W.C Fields famously said “I love cooking with wine, sometimes I even put it in the food” and if ever there was a quote we connect with, it’s this one. All jokes aside, though, if you’re not cooking with wine, you’re only reaching half of your potential. Here’s how and why to do it, as well as the best wines to use.
Understand what wine actually does in food
While most recipes will tell you to add wine, there’s not much explanation behind what it actually does in food. It adds a considerable amount of flavour through acidity and a touch of sweetness, depending on what wine you’re using. While you could use lemon juice and vinegar, there’s a higher chance it will cook away or over-reduce and become bitter or astringent. With wine, you’re able to add it at an early stage in the cooking process, which contributes to the overall flavour depth.

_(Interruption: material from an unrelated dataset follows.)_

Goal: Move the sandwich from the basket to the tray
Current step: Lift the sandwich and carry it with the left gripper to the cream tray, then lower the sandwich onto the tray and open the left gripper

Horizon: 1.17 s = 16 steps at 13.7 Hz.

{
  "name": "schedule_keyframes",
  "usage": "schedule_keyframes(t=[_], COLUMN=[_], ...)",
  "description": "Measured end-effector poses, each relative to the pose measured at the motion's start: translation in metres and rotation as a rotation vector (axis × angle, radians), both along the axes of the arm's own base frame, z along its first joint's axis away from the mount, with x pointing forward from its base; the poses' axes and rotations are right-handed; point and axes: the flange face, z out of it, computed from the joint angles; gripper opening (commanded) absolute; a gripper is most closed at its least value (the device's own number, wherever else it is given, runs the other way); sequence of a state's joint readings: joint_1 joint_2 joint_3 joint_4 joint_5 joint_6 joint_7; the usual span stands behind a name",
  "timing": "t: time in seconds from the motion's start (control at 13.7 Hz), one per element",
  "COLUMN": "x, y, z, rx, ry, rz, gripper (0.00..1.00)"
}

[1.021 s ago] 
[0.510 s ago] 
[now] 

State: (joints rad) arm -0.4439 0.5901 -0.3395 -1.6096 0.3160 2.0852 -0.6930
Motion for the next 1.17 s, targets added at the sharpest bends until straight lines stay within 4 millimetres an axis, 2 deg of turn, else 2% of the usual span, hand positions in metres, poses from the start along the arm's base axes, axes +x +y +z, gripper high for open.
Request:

Keep unfinished bottles for cooking
There’s a strong school of thought that says you shouldn’t use wine in cooking that you wouldn’t drink, which really is something that comes down to your budget (but more on that later). The best way to make wine a permanent part of your cooking is to save any opened leftover bottles for cooking. Instead of pouring your week-old red you forgot about down the sink, simply pop it in the fridge to cook with instead. This saves you from having to specifically go out and buy wine to cook with.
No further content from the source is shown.